After missing the playoffs for the second time in three years, it's safe to assume Utah won't be bringing everyone back. Al Jefferson has reportedly signed a deal with the Charlotte Bobcats already.
So who else will be packing their bags? Who will the Jazz try to re-sign? And which free agents from outside the organization will they bring in?
In addition to Jefferson and Millsap, the Jazz players entering free agency are DeMarre Carroll, Jamaal Tinsley, Earl Watson, Randy Foye and Mo Williams.
Following are predictions on what will happen with each of them, as well as two players who would fit in nicely in Utah.
Nothing DeMarre Carroll does jumps off a stat sheet.
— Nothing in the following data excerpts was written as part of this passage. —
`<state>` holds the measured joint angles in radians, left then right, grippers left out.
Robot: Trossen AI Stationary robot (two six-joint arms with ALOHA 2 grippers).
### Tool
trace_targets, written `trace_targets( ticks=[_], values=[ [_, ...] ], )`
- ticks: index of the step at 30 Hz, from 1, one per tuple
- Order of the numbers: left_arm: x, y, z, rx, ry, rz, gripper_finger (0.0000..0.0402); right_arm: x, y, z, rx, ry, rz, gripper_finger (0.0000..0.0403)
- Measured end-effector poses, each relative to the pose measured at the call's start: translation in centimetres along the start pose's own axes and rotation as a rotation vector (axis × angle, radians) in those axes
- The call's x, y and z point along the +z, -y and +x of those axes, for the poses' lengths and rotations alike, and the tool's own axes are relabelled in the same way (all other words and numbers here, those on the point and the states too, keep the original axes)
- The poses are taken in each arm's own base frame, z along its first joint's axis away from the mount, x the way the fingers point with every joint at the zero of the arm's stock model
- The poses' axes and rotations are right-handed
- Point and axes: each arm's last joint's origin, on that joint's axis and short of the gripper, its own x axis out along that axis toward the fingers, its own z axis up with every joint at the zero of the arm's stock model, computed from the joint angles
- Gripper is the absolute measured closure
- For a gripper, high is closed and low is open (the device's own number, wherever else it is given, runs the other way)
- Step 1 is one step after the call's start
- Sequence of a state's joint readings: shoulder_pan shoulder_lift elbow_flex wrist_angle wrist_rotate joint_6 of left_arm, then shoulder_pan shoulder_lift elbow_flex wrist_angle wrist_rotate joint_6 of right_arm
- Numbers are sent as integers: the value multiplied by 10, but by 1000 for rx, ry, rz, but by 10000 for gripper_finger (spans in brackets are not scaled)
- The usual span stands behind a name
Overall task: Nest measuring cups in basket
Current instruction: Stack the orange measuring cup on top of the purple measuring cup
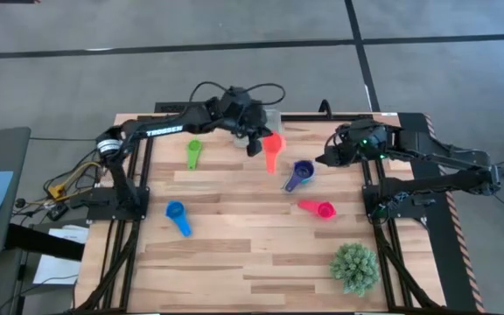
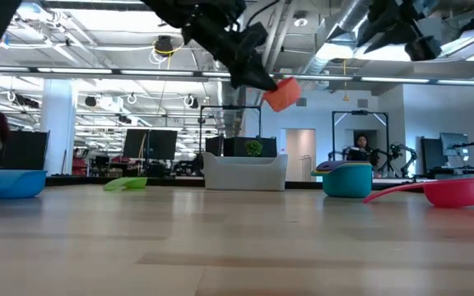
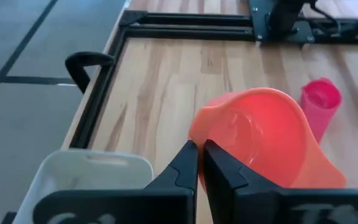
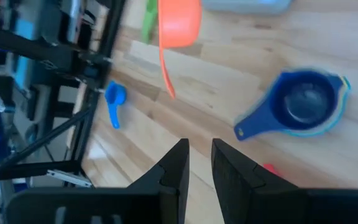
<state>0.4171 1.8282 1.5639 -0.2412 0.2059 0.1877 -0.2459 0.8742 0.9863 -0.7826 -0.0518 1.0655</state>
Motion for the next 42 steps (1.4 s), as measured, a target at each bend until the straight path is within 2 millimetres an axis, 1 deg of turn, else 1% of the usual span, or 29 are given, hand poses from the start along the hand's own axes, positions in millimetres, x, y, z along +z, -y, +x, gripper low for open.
trace_targets(
  ticks=[3,8,11,16,21,25,28,30,33,38,42],
  values=[
    [5,-3,16,-34,-47,27,400,-3,4,0,-43,-25,35,311],
    [18,-6,38,-77,-72,40,400,-8,11,-3,-113,-64,103,311],
    [19,-5,53,-90,-98,38,400,-11,15,-8,-141,-77,130,311],
    [22,5,76,-118,-95,52,400,-16,23,-22,-158,-84,156,311],
    [19,20,103,-154,-98,70,400,-19,28,-35,-138,-74,167,311],
    [16,31,118,-187,-116,81,400,-20,30,-42,-115,-62,180,311],
    [10,34,129,-199,-143,80,400,-21,31,-44,-106,-57,183,311],
    [6,36,134,-204,-152,84,400,-21,31,-44,-106,-56,183,311],
    [3,37,136,-190,-154,116,400,-21,30,-44,-107,-57,183,311],
    [2,36,138,-171,-141,194,400,-21,30,-43,-108,-56,183,311],
    [2,36,138,-198,-130,223,400,-20,30,-43,-111,-50,182,310]
  ],
)
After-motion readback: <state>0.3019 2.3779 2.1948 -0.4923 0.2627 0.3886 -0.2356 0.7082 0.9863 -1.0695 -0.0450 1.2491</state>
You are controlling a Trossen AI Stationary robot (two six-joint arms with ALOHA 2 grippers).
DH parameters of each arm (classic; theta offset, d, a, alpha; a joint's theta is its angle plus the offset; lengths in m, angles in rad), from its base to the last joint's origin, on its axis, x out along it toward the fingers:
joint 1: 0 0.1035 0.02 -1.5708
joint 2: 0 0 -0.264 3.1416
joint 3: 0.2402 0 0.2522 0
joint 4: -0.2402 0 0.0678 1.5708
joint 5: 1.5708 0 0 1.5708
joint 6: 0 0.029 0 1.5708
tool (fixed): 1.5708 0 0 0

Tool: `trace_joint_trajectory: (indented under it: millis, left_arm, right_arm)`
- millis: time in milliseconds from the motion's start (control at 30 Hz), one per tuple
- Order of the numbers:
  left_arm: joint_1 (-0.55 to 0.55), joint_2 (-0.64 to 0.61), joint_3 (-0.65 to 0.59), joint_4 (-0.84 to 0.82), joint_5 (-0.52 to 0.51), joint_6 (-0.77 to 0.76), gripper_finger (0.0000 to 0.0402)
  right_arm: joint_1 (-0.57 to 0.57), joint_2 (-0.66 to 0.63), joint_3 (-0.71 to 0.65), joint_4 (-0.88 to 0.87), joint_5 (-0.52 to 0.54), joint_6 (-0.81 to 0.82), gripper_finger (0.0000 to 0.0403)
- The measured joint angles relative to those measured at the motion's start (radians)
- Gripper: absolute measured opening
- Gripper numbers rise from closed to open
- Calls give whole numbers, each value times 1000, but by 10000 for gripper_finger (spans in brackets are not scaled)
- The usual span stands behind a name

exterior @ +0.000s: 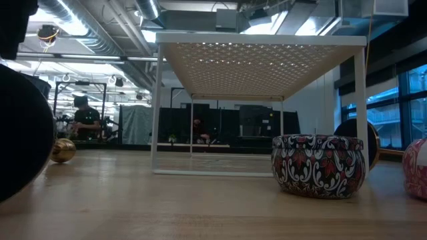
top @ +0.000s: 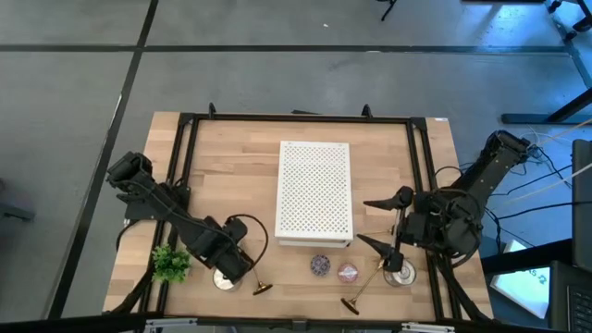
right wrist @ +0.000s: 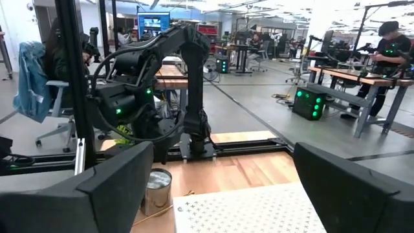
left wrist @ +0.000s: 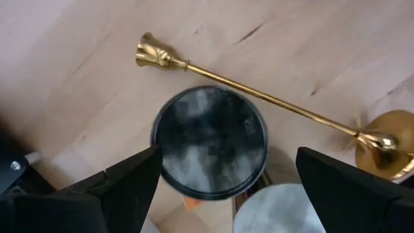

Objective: Pick & Place candle stick holders
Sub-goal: Put the top silver scented candle on the shelf

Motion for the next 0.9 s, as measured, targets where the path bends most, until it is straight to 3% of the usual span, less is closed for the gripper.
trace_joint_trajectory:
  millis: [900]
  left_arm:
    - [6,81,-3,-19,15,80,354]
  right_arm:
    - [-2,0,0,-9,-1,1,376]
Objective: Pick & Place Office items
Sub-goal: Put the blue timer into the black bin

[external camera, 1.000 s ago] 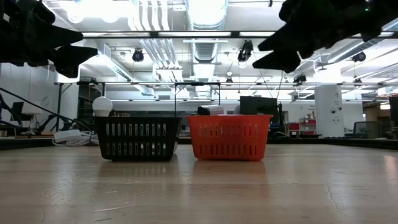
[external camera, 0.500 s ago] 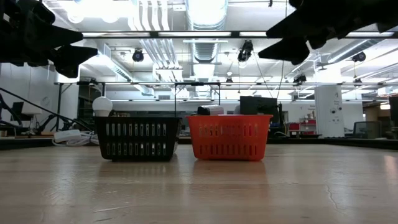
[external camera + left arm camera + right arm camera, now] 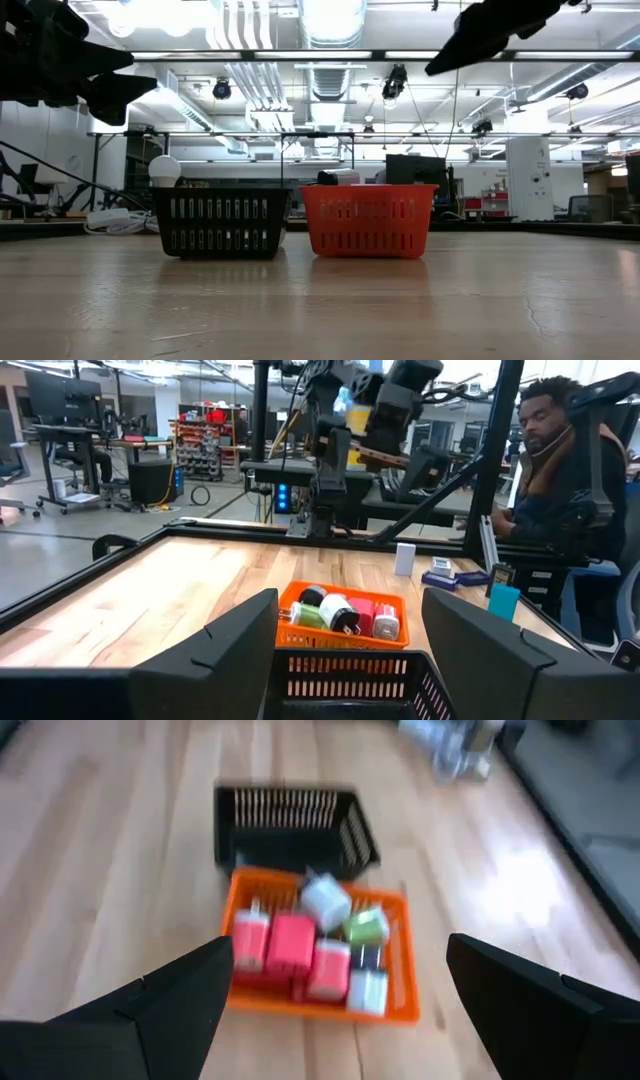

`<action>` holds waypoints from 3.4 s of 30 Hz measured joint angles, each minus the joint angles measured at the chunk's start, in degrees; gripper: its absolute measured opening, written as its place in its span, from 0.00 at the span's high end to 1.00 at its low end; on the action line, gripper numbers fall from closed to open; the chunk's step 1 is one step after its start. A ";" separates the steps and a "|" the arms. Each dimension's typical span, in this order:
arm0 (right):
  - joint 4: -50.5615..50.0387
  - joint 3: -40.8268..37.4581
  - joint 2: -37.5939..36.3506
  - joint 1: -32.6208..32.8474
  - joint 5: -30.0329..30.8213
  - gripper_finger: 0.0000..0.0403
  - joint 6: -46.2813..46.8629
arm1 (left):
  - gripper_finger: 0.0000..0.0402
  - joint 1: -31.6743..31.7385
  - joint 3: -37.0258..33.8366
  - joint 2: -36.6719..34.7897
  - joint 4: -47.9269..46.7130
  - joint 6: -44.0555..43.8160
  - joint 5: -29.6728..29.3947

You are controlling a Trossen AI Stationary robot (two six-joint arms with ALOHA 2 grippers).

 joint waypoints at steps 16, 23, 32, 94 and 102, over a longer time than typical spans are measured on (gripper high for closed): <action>-32.70 30.54 22.44 2.44 -5.66 0.10 10.32 | 0.37 0.00 -0.02 0.11 0.16 0.00 -0.01; -32.08 32.83 26.29 6.58 -6.11 0.10 14.40 | 0.37 0.00 -0.02 0.13 0.22 0.00 -0.03; -27.07 33.75 26.35 14.04 -6.25 0.10 14.74 | 0.37 0.01 -0.02 0.15 0.25 0.00 -0.01; -6.13 20.99 37.16 24.91 -7.93 0.10 17.55 | 0.37 0.02 -0.02 0.17 0.31 0.02 0.01; -2.87 19.84 37.21 24.83 -7.87 0.10 13.47 | 0.37 0.02 -0.02 0.17 0.31 0.00 0.01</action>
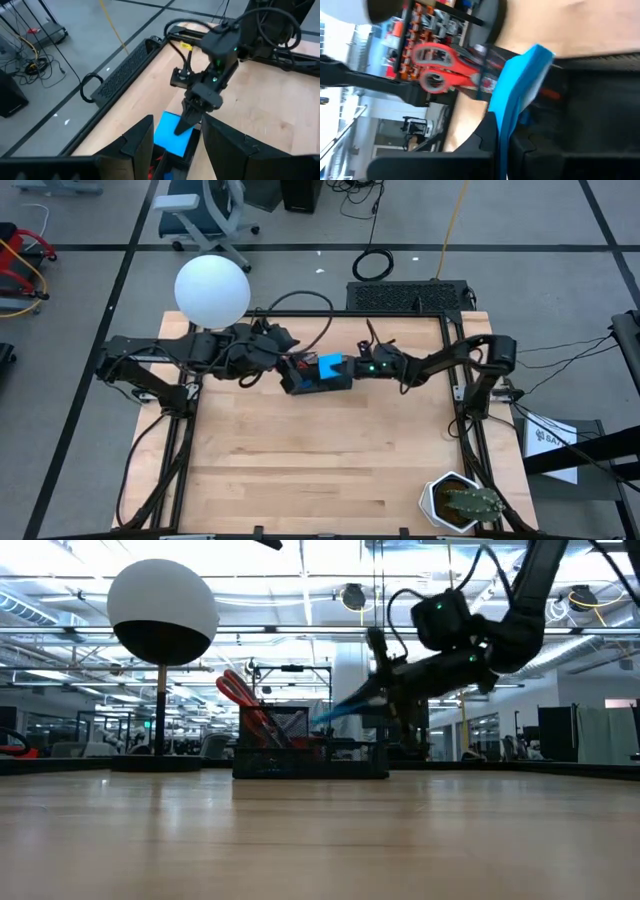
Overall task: Pick and place office supplies into organizer
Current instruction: Put the blue sticky note into the black desk organizer, then return to Home Position
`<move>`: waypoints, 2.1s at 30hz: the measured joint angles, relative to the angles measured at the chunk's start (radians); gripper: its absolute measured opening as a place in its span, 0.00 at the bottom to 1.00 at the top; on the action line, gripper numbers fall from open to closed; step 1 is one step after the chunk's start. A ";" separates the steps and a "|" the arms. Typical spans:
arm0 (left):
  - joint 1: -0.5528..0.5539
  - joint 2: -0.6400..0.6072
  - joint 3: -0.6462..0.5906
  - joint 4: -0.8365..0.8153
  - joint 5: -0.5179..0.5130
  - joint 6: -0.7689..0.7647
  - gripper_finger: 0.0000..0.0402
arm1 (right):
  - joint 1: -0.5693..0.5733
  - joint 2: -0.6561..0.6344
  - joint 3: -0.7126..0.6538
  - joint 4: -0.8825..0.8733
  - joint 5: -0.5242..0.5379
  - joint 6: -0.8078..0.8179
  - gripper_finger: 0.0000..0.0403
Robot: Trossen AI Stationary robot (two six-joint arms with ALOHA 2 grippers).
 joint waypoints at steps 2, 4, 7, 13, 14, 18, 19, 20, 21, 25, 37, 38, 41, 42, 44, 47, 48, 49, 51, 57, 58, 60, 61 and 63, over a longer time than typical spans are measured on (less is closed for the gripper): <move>-0.002 0.001 0.000 -0.003 0.000 -0.007 0.43 | 0.002 0.020 0.000 -0.005 -0.002 0.016 0.01; -0.002 0.001 0.000 -0.002 0.000 -0.011 0.43 | 0.007 0.035 0.000 -0.003 -0.002 0.029 0.01; -0.003 0.001 0.000 -0.001 0.000 -0.012 0.43 | 0.015 0.040 0.000 -0.013 0.002 0.028 0.02; -0.003 0.001 0.000 -0.001 0.008 -0.011 0.43 | 0.018 0.039 -0.001 -0.030 0.024 0.006 0.16; -0.003 0.001 0.000 -0.001 0.008 -0.011 0.43 | 0.014 0.038 0.000 -0.037 0.024 0.010 0.19; -0.003 0.001 0.000 0.000 0.008 -0.010 0.43 | 0.000 0.037 0.000 -0.063 0.018 0.043 0.29; -0.003 0.001 0.000 0.001 0.009 -0.010 0.43 | -0.005 0.037 0.000 -0.063 0.010 0.047 0.32; -0.003 0.001 0.000 0.002 0.009 -0.010 0.43 | -0.011 0.036 0.000 -0.062 -0.005 0.048 0.34; -0.003 0.001 0.000 0.002 0.009 -0.010 0.43 | -0.017 0.036 0.000 -0.061 -0.020 0.049 0.37; -0.003 0.001 0.000 0.003 0.010 -0.009 0.43 | -0.043 0.032 0.000 -0.044 -0.094 0.081 0.45; -0.003 0.001 0.000 0.008 0.011 -0.009 0.43 | -0.070 -0.068 -0.002 0.067 -0.037 0.084 0.51; -0.003 0.001 0.000 0.009 0.011 -0.009 0.43 | -0.072 -0.081 -0.002 0.064 -0.030 0.084 0.51; -0.003 0.001 0.000 0.009 0.011 -0.009 0.43 | -0.071 -0.108 -0.002 0.063 -0.030 0.075 0.50; -0.003 0.001 0.000 0.009 0.011 -0.009 0.43 | -0.070 -0.116 -0.002 0.063 -0.030 0.073 0.50; -0.003 0.001 0.000 0.009 0.011 -0.009 0.43 | -0.063 -0.127 -0.002 0.066 -0.031 0.069 0.50; -0.003 0.001 0.000 0.009 0.013 -0.008 0.43 | -0.055 -0.135 -0.002 0.073 -0.032 0.072 0.50; -0.003 0.001 0.000 0.009 0.019 -0.003 0.43 | -0.053 -0.136 -0.002 0.086 -0.032 0.079 0.50; -0.003 -0.001 0.000 0.009 0.023 0.006 0.43 | -0.051 -0.135 -0.002 0.101 -0.032 0.089 0.50; -0.005 -0.017 -0.001 0.003 0.038 0.026 0.43 | -0.048 -0.135 -0.002 0.148 -0.032 0.101 0.49; -0.006 -0.085 0.000 0.046 0.133 0.051 0.43 | -0.044 -0.136 -0.002 0.310 -0.053 0.082 0.49; -0.006 -0.101 0.000 0.047 0.161 0.066 0.43 | -0.044 -0.136 -0.002 0.332 -0.059 0.062 0.49; -0.006 -0.127 -0.001 0.058 0.214 0.093 0.43 | -0.044 -0.136 -0.002 0.367 -0.055 0.038 0.49; -0.007 -0.143 0.000 0.074 0.237 0.101 0.43 | -0.044 -0.136 -0.002 0.384 -0.052 0.035 0.49; -0.008 -0.176 0.000 0.066 0.254 0.092 0.43 | -0.044 -0.136 -0.002 0.409 -0.042 0.056 0.49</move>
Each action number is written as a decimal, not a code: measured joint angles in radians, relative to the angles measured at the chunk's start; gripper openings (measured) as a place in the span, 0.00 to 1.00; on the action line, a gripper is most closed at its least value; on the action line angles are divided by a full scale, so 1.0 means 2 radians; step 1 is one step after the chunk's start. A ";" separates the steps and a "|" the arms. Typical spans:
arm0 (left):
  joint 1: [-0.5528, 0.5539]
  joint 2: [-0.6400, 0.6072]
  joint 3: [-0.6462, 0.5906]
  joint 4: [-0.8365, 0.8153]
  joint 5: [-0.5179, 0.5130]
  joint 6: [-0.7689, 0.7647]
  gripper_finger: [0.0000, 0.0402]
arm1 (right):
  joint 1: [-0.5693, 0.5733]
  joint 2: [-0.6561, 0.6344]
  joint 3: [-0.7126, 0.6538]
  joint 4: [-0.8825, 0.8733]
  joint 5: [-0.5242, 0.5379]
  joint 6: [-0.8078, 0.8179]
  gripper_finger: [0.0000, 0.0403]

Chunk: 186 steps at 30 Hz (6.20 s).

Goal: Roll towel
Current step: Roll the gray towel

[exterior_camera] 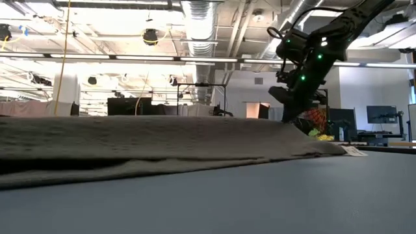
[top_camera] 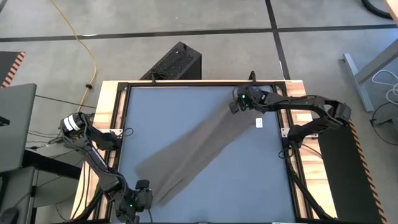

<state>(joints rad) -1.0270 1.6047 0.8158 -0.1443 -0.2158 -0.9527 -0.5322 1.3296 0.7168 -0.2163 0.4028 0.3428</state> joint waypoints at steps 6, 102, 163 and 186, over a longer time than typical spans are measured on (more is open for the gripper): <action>0.010 0.000 0.000 0.003 -0.033 -0.010 0.00 | -0.017 0.000 0.000 0.004 -0.015 -0.039 0.15; 0.010 -0.010 0.000 0.013 -0.212 0.162 0.00 | 0.546 0.605 0.626 0.116 -0.017 0.036 0.05; 0.022 0.083 0.000 0.147 -0.154 0.164 0.00 | 0.541 0.605 0.624 0.076 -0.003 0.092 0.05; 0.021 0.137 0.001 0.177 -0.096 0.126 0.00 | 0.551 0.508 0.623 -0.076 0.055 0.056 0.05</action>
<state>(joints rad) -0.9859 1.8790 0.8185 0.2095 -0.4080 -0.6998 0.5701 2.3456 1.9621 -0.3687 0.5138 0.4549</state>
But that doesn't mean he has no value. His averages of six points and 2.8 rebounds don't tell the full story.
Carroll is an effort guy, and he gives the cliched 110 percent of it on both ends of the floor. And while that doesn't make up for lack of skill on offense, it definitely makes him a pest on defense.
Based on raw numbers, it might be easy to see Utah parting ways with Carroll. But they only have three wings who played significant minutes last year coming back (Gordon Hayward, Alec Burks and Marvin Williams) and they didn't use any of their three draft picks to add depth there.
Carroll only made $885,120 last year and can probably be re-signed for about the same value. It's a great price for a team-first energy guy who can provide depth and defense.
Even at 35 years old, Jamaal Tinsley is still a solid distributor, averaging over eight assists per 36 minutes. But he's pretty one-dimensional, as he poses almost no scoring threat (3.5 points a game).
Utah may need a veteran point guard to mentor recently drafted Trey Burke, but Tinsley isn't the answer. They have slightly younger (though perhaps more expensive) options like Earl Watson or Mo Williams for that role.
He could be re-signed for cheap, but the Jazz should be angling for a rebuilding, and that money (little as it may be) would be better spent elsewhere.
Earl Watson had essentially the same role as Jamaal Tinsley, though he was even less effective as a scorer (two points a game while shooting 31 percent from the field).
Watson is great at getting his teammates involved, but he does little else. And like Tinsley, he is in the twilight of his career. The team would be better off using Watson's spot on the roster on a younger guard.
Randy Foye was extremely effective in his role as a three-point specialist for the Jazz last season, hitting 41 percent of his attempts.
Utah was in the bottom third of the league in three-pointers made, and letting Foye go would be a step back in an area in which they're already weak.
And he shouldn't cost them a ton of money. He's not likely to get much more on the open market than the $2.5 million he made last season.
Mo Williams is the veteran point guard Utah should keep as they attempt to transition to whomever they take in this year's draft.
Though certainly not as productive as he was while wearing his Bucks and Cavaliers jerseys, Williams was solid for the Jazz when healthy. He hit 38 percent of his three-point attempts (much better than Tinsley and Watson) and was just behind Tinsley for second on the team in assist percentage.
I don't need to make much of an argument for Williams being better than the other point guards on the roster; that much is obvious. The argument is how much should Utah spend (if anything) to retain one of their point guards. Williams will be the most expensive of the three options but still won't break the bank.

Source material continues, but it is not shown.